Nel 1922, al-Husaynī fu eletto Presidente del neo-costituito Consiglio Supremo Islamico, che controllava i beni Waqf - beni attribuiti alle fondazioni pie, di per sé inalienabili - che producevano ogni anno decine di migliaia di sterline britanniche, i fondi destinati ad accudire gli orfani, che annualmente significavano circa 50.000 sterline, oltre a controllare le corti giudiziarie islamiche sciaraitiche in Palestina. Queste corti, fra gli altri doveri, avevano quello della nomina degli insegnanti e dei predicatori ( khatīb ) che pronunciavano, allora come oggi, l'allocuzione ( khutba ) del venerdì nelle moschee.

Al-Husaynī lanciò una campagna islamica internazionale per migliorare e restaurare la moschea nota come Cupola della Roccia a Gerusalemme. Infatti il panorama oggi della Spianata del Tempio fu direttamente modificato dall'opera di raccolta di fondi stimolata da al-Husaynī.

Il ruolo di al-Husaynī nel Massacro di Hebron del 1929 è stato focosamente discusso all'epoca. L'Agenzia Ebraica lo accusò di essere responsabile per aver incitato alla violenza, ma la commissione d'inchiesta di Sir Walter Shaw concluse che «non è stata stabilita alcuna connessione fra il Muftī e l'opera di chi, ben noto o che si pensa sia stato coinvolto nell'agitazione o nell'incitamento [alla violenza]. ... Dopo che i disordini esplosero, il Muftī cooperò col Governo nei suoi sforzi di restaurare la pace e di prevenire l'estensione dei disordini». Al-Husaynī funse anche da presidente del Congresso Islamico Mondiale, che egli stesso aveva fondato nel 1931.
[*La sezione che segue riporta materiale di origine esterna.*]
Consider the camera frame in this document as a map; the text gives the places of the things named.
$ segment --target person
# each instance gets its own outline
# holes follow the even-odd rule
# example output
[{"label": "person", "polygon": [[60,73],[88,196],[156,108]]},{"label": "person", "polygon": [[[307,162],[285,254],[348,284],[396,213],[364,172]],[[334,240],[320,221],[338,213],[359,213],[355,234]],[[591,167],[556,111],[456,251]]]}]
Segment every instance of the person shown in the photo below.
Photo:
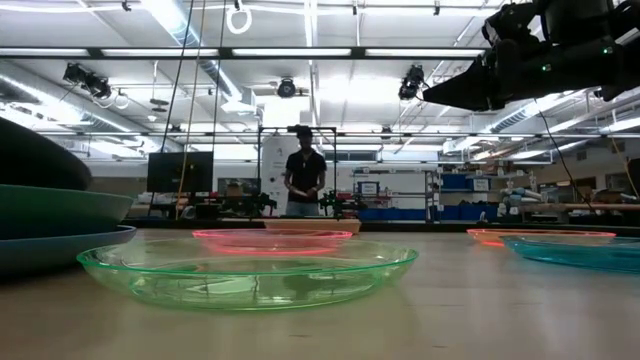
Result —
[{"label": "person", "polygon": [[311,129],[298,130],[300,151],[289,155],[284,185],[289,190],[288,216],[318,216],[318,191],[324,188],[327,163],[313,150]]}]

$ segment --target ceiling
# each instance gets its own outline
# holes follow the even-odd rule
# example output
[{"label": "ceiling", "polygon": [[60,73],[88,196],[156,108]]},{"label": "ceiling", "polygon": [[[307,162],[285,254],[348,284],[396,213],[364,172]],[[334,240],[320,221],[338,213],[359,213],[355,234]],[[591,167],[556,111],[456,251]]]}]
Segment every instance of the ceiling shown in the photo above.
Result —
[{"label": "ceiling", "polygon": [[[359,17],[351,13],[352,0],[318,0],[317,30],[312,36],[312,46],[381,46],[381,47],[485,47],[480,34],[486,12],[480,9],[484,0],[442,0],[443,16],[431,16],[433,1],[418,0],[359,0]],[[497,7],[507,1],[489,0],[487,9]],[[191,1],[183,2],[189,9]],[[201,8],[204,1],[195,1]],[[220,7],[224,1],[206,1],[207,6]],[[117,9],[120,1],[108,0],[56,0],[56,1],[2,1],[0,0],[0,46],[32,47],[169,47],[176,42],[142,6],[139,1],[129,1],[133,10],[125,12]],[[244,1],[245,6],[263,6],[269,11],[253,9],[252,24],[243,34],[235,35],[222,23],[221,9],[208,9],[202,45],[211,47],[305,47],[308,34],[305,26],[303,0]],[[2,6],[20,7],[20,11],[3,10]],[[381,9],[392,6],[394,9]],[[416,8],[403,10],[403,6],[425,6],[424,11]],[[444,16],[446,7],[455,6],[468,10],[468,14]],[[109,11],[55,13],[61,9],[78,11],[81,8],[115,8]],[[201,27],[201,10],[195,10],[192,26]],[[236,26],[242,25],[240,15],[234,17]],[[14,65],[44,78],[56,86],[70,90],[90,103],[88,94],[72,88],[62,80],[69,61],[22,59],[11,60]],[[127,121],[151,131],[164,131],[167,113],[155,114],[158,119],[149,120],[152,115],[149,103],[152,97],[171,101],[173,85],[178,82],[170,122],[186,129],[189,118],[195,124],[193,131],[213,129],[214,117],[220,125],[219,131],[247,131],[257,129],[257,119],[253,115],[238,115],[220,110],[225,100],[216,100],[214,81],[199,72],[194,61],[164,60],[158,63],[158,75],[154,89],[154,64],[152,61],[108,61],[81,60],[86,69],[109,78],[115,89],[127,95],[129,105],[125,109],[111,106],[106,111],[119,115]],[[500,112],[472,114],[469,111],[445,108],[437,104],[420,104],[419,101],[403,102],[398,99],[400,80],[411,65],[422,65],[428,82],[433,84],[441,79],[466,70],[464,61],[411,61],[411,60],[316,60],[316,98],[318,108],[317,123],[322,126],[337,126],[348,131],[380,131],[382,126],[393,126],[394,131],[404,132],[473,132],[509,115],[524,103],[512,104]],[[258,104],[268,104],[277,100],[273,84],[283,77],[292,77],[296,86],[309,89],[311,84],[310,66],[307,60],[222,60],[223,71],[241,87],[253,89]],[[191,95],[195,94],[192,111]],[[586,96],[575,96],[570,102],[548,109],[549,118],[555,123],[571,119],[585,111]],[[111,100],[101,102],[108,105]],[[309,106],[303,111],[309,112]],[[520,125],[518,131],[530,133],[544,131],[539,122],[531,126]],[[345,142],[379,142],[380,139],[341,139]],[[211,142],[210,139],[194,138],[193,142]],[[225,137],[220,143],[248,143],[255,141],[255,135],[246,138]],[[411,146],[421,144],[442,144],[444,139],[416,139]]]}]

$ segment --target monitor
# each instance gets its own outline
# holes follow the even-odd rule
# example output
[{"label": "monitor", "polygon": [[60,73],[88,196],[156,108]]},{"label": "monitor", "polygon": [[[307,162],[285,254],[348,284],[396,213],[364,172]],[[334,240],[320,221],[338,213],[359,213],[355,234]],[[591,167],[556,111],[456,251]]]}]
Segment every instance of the monitor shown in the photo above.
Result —
[{"label": "monitor", "polygon": [[[149,154],[147,191],[178,192],[184,153]],[[213,152],[187,153],[182,192],[211,192],[213,188]]]}]

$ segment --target wooden table surface
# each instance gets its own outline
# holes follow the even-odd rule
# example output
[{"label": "wooden table surface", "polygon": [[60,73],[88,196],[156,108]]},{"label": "wooden table surface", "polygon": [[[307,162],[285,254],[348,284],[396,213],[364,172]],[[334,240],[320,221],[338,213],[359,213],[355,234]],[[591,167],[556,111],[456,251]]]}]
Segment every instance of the wooden table surface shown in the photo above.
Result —
[{"label": "wooden table surface", "polygon": [[304,310],[165,309],[113,293],[82,269],[2,284],[1,358],[638,358],[640,276],[528,261],[466,234],[360,238],[411,246],[421,256],[395,287]]}]
I britannici inizialmente bilanciarono le nomine al Consiglio Supremo Islamico tra gli Husayni e i loro sostenitori (noti come majlisiyya, o "sostenitori del Consiglio") e i loro antagonisti, i Nashāshībī e i lor clan alleati (noti come mu'ārada, "l'opposizione") (Robinson, 1997, p. 6), rimpiazzando ad esempio Mūsā al-Husaynī, sindaco di Gerusalemme, con Rāghib al-Nashāshībī. Durante la maggior parte del periodo mandatario britannico in Palestina, litigi fra i due gruppi e le due famiglie minarono seriamente ogni sforzo unitario palestinese. Nel 1936 però, essi giunsero a una qualche unità allorché tutti i gruppi palestinesi si unirono per creare un organo esecutivo permanente noto come Alto Comitato Arabo (Arab High Committee) sotto la presidenza di al-Husaynī.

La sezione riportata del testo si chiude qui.